**PROBLEM:** Within the records, say how many lines include the word "camera"; the answer should be the number and no more.

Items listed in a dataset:
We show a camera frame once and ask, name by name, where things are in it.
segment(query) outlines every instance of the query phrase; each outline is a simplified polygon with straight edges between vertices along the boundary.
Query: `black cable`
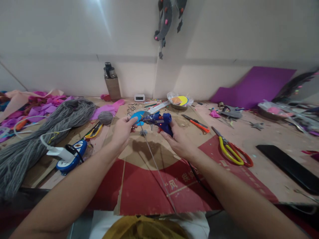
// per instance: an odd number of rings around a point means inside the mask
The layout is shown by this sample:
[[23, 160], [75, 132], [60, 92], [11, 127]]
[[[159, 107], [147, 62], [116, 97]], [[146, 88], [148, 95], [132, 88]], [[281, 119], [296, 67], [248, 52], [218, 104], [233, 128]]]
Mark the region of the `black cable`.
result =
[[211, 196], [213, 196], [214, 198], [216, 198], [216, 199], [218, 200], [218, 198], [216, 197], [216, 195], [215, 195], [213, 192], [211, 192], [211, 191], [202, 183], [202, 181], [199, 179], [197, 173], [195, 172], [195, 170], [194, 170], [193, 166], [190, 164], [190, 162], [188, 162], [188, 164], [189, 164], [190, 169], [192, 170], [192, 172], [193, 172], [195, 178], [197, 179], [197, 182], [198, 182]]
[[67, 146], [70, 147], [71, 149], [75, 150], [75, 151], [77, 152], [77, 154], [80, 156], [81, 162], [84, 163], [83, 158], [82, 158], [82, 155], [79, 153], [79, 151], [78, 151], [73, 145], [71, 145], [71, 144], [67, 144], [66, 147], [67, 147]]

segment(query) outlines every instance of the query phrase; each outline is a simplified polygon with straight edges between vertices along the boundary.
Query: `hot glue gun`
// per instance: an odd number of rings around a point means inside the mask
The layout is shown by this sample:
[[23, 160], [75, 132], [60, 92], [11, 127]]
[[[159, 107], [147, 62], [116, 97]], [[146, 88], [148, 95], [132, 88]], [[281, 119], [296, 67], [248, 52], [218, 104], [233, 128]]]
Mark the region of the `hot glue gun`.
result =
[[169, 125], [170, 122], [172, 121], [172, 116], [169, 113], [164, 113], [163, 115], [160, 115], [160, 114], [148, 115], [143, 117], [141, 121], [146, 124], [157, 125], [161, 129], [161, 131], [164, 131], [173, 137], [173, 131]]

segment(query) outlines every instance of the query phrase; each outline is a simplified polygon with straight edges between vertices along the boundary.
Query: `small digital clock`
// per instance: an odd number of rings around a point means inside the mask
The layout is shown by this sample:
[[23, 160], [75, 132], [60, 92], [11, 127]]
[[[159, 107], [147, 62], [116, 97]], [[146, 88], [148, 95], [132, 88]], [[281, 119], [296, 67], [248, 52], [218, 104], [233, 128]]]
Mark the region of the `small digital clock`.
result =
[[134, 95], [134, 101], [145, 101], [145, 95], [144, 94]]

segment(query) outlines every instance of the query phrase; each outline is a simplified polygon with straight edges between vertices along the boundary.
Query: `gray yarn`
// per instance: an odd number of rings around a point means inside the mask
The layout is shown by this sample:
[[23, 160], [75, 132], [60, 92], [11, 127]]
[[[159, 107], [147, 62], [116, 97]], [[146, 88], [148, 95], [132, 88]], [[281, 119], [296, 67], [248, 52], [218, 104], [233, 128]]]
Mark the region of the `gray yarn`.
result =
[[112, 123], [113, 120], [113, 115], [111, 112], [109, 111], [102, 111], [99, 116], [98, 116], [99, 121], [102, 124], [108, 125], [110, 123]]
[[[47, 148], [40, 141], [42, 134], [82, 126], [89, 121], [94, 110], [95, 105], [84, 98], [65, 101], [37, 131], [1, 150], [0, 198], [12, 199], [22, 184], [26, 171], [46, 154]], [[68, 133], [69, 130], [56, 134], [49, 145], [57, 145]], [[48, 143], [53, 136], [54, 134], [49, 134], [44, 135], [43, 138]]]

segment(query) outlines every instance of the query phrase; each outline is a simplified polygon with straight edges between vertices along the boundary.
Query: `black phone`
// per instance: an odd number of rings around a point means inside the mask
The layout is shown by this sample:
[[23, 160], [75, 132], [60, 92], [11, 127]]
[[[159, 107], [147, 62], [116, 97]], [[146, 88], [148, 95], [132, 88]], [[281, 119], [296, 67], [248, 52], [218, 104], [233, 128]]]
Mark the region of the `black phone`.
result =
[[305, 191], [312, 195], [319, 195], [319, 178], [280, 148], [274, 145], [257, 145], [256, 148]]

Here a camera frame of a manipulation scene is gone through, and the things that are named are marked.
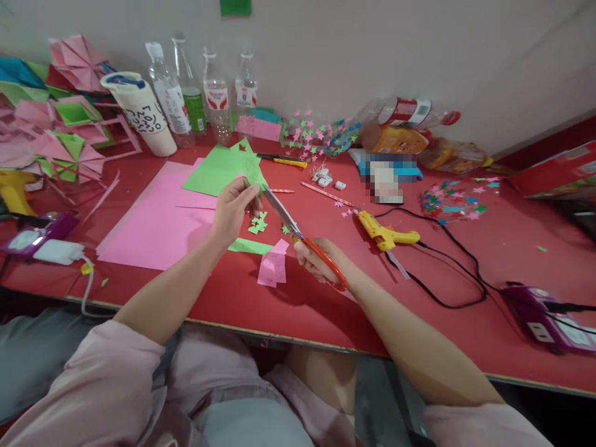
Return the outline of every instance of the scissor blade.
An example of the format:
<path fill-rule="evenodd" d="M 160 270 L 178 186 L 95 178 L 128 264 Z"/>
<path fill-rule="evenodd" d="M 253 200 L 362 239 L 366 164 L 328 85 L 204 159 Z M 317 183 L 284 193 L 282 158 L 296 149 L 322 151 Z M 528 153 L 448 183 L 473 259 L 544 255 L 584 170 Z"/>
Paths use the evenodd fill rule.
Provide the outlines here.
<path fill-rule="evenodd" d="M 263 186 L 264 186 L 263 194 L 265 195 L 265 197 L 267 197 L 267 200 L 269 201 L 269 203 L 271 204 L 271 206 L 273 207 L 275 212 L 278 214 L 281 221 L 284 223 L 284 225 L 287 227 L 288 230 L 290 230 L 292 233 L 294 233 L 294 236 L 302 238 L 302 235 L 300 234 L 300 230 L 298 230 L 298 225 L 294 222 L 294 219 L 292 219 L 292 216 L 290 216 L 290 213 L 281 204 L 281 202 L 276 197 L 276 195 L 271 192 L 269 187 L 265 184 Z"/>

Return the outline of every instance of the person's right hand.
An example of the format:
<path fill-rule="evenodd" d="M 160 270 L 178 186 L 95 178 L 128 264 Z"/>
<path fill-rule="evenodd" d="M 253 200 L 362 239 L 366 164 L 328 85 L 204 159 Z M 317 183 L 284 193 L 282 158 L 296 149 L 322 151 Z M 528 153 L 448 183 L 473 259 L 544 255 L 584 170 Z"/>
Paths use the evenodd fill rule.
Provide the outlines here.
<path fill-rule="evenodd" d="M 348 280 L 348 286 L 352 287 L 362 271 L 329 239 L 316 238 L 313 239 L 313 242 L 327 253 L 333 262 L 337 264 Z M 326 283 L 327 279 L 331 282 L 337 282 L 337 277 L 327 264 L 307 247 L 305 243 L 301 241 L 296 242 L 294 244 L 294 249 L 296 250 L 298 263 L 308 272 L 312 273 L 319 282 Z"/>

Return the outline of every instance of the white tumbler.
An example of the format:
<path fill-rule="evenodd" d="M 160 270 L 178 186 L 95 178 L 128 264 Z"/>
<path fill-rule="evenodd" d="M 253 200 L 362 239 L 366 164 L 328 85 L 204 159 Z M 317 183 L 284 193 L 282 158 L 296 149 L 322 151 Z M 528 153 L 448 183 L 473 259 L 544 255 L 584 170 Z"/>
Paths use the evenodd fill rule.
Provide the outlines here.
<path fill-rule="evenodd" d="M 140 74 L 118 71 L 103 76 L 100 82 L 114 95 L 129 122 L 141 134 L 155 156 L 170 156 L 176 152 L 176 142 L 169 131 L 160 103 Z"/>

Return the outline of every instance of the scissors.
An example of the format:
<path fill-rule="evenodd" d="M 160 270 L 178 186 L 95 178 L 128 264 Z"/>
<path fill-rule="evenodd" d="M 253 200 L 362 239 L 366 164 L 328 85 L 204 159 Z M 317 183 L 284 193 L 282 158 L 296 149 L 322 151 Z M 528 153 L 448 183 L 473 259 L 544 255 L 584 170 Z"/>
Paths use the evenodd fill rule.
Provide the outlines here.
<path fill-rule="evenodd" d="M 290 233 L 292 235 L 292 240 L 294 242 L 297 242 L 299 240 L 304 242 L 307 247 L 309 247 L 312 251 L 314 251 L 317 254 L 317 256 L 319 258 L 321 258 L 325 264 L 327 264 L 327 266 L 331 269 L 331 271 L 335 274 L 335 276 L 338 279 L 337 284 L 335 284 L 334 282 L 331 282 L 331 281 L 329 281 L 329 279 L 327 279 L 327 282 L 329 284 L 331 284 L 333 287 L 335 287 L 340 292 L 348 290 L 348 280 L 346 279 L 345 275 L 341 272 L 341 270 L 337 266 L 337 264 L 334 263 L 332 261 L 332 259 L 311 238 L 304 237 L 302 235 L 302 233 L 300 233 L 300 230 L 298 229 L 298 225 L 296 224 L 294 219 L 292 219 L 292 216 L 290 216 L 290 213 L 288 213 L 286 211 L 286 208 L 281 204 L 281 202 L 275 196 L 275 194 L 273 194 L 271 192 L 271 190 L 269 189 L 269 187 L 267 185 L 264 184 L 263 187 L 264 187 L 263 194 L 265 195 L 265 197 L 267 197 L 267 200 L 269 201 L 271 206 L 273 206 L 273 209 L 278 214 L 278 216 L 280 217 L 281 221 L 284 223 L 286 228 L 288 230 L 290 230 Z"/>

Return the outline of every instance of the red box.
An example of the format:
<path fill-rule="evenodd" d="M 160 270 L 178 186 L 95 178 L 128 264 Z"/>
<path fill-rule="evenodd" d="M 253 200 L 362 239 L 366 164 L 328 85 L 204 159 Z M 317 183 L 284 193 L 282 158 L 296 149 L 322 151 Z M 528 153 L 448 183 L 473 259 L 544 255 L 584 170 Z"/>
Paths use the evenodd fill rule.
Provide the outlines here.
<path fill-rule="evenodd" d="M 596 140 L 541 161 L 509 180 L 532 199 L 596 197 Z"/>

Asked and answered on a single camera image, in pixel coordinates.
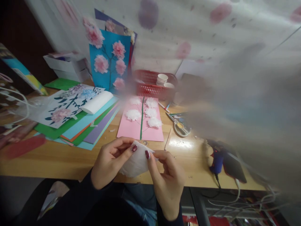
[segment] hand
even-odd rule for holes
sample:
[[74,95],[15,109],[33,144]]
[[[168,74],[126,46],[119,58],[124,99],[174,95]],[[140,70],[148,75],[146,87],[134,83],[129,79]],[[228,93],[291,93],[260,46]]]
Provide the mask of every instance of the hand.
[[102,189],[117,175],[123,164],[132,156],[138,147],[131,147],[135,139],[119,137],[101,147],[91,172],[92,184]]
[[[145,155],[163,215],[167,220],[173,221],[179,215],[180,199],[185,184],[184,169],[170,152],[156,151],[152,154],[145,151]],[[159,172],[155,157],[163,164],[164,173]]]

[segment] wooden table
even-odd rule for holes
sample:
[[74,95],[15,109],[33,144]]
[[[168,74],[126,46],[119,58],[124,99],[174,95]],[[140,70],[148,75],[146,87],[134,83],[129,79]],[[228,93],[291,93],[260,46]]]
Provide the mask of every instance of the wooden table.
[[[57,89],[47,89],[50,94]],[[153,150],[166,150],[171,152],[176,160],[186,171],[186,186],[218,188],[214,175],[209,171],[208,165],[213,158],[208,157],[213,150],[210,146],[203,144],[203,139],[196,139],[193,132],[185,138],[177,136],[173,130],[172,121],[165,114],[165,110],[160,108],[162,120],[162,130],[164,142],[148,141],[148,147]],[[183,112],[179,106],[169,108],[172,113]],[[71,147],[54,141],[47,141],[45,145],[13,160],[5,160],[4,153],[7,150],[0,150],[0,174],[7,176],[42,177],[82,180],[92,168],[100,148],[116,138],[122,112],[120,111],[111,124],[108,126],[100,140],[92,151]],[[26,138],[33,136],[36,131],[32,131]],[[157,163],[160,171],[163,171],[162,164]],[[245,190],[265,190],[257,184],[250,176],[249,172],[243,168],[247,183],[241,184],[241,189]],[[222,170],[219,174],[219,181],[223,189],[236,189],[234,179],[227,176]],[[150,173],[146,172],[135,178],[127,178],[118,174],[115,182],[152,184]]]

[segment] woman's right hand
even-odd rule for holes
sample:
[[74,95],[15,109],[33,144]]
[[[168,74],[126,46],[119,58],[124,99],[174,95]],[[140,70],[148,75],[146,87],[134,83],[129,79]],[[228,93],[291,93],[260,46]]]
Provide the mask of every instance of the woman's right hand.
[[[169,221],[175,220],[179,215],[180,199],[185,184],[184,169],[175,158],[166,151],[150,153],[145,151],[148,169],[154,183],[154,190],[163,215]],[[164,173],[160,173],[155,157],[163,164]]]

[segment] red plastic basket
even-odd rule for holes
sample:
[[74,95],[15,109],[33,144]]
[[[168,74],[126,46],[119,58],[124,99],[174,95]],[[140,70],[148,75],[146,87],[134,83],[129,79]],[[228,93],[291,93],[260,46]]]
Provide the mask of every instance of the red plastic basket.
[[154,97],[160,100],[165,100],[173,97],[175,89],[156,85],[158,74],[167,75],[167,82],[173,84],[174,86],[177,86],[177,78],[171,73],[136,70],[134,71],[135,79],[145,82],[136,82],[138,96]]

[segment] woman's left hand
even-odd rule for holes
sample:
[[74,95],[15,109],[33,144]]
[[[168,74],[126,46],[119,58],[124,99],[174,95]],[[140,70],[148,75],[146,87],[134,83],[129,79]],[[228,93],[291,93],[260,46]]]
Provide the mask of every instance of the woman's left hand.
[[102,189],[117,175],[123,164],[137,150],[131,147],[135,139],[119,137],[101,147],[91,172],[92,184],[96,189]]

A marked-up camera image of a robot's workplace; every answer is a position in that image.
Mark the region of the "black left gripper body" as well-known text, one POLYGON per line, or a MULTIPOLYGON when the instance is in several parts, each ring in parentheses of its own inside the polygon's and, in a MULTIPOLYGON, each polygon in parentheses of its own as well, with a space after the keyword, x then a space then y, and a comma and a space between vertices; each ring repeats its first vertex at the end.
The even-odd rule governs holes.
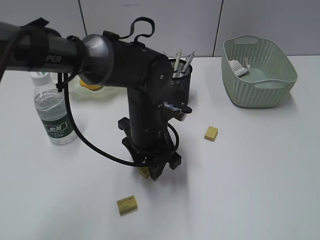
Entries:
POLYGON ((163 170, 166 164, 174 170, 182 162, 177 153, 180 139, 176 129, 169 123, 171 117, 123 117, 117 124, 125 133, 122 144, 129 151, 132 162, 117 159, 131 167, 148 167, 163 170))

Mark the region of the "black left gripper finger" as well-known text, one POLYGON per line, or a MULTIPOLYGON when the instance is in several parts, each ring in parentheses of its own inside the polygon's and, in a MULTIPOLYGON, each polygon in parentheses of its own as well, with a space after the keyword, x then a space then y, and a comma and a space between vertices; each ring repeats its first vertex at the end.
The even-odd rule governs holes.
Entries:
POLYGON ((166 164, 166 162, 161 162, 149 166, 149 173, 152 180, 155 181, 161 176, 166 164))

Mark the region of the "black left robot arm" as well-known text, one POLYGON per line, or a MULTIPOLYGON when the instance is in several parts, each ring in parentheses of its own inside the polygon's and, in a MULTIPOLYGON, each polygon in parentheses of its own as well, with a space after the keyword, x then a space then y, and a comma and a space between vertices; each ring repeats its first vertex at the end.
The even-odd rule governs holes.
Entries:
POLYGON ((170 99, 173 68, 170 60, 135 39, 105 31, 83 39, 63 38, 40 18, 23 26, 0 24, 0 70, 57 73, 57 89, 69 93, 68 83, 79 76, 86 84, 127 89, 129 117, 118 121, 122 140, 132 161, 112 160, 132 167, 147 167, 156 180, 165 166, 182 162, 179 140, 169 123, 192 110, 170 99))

**ANSWER TO THIS EXERCISE:** 4